Data entries:
● ● ● ● ● ● ●

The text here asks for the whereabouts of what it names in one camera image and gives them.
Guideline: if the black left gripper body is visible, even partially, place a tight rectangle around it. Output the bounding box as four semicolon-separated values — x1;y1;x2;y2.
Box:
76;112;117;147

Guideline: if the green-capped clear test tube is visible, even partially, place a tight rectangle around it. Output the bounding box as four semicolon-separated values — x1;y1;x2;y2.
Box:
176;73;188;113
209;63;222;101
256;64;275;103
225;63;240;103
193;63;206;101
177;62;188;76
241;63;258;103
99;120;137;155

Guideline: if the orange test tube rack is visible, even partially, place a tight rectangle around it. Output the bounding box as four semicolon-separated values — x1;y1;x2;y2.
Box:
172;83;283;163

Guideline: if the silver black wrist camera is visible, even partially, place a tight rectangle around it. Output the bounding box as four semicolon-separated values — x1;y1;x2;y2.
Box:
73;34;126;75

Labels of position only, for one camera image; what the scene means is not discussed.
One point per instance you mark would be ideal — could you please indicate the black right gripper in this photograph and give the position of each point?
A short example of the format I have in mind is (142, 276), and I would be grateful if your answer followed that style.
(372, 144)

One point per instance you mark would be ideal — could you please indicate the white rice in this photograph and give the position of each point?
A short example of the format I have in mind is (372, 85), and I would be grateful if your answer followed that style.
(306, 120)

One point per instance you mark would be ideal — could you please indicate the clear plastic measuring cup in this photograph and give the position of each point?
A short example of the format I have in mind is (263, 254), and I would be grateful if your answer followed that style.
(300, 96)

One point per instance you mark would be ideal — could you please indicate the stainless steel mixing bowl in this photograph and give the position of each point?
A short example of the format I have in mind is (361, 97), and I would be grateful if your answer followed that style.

● ● ● ● ● ● ●

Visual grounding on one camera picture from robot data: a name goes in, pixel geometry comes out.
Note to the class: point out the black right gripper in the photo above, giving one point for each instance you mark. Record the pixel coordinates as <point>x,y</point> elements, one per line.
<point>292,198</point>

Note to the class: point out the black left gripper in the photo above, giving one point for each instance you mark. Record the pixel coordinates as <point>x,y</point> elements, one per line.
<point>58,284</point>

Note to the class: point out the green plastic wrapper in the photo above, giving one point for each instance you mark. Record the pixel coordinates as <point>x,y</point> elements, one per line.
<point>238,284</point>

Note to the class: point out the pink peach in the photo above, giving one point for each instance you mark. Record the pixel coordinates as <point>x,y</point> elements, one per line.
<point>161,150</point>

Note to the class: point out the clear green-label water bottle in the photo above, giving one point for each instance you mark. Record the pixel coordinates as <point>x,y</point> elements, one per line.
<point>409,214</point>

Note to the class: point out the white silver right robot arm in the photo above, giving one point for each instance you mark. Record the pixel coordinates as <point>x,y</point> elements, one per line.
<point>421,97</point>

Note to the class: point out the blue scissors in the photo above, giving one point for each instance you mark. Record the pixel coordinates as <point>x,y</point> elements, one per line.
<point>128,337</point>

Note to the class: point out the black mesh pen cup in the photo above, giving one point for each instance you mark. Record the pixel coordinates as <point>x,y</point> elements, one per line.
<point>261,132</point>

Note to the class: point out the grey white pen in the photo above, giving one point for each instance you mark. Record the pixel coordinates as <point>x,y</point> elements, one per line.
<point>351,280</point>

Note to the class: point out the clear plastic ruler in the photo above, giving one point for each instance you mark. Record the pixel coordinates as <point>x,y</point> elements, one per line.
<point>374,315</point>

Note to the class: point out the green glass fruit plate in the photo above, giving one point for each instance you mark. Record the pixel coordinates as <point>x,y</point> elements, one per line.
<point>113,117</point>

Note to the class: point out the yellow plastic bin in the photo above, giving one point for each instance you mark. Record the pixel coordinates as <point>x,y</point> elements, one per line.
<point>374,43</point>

● ● ● ● ● ● ●

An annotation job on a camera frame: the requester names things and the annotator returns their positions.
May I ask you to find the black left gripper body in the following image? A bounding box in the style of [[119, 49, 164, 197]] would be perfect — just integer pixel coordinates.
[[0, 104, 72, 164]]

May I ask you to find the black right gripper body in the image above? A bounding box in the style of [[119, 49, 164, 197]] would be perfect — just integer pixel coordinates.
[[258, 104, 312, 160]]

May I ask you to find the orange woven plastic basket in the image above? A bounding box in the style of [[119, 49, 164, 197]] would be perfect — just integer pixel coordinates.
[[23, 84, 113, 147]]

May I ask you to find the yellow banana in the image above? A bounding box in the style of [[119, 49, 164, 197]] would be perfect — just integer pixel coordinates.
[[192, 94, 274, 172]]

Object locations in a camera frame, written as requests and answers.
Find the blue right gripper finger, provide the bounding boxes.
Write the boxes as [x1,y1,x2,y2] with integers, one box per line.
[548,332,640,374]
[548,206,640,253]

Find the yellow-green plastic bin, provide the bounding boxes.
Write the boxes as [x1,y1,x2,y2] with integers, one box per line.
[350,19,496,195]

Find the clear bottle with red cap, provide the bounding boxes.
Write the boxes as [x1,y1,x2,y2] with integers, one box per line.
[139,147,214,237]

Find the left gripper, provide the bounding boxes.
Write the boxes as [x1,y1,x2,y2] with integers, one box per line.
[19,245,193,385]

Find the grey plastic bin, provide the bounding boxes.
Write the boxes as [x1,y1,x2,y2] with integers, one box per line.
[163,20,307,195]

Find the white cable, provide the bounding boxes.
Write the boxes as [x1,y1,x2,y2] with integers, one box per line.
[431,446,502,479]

● ● ● ● ● ● ●

(ASSIGNMENT): Set down, unchanged, only those lines above that fall between the line with "<point>128,337</point>" and the line with "<point>374,43</point>", the two end lines included.

(WRITTEN ANSWER):
<point>128,337</point>

Note to the class: point out the black mesh pen cup in the photo above, giving one point for each instance you mark. Record the pixel coordinates as <point>x,y</point> elements, one per line.
<point>261,132</point>

Note to the class: point out the grey white pen in the photo above, giving one point for each instance you mark. Record the pixel coordinates as <point>x,y</point> elements, one per line.
<point>351,280</point>

Note to the class: point out the clear plastic ruler in the photo above, giving one point for each instance you mark. Record the pixel coordinates as <point>x,y</point> elements, one per line.
<point>374,315</point>

Note to the class: point out the green glass fruit plate in the photo above, giving one point for each instance you mark. Record the pixel coordinates as <point>x,y</point> elements, one per line.
<point>113,117</point>

Note to the class: point out the yellow plastic bin in the photo above, giving one point for each instance you mark. Record the pixel coordinates as <point>x,y</point> elements, one per line.
<point>374,43</point>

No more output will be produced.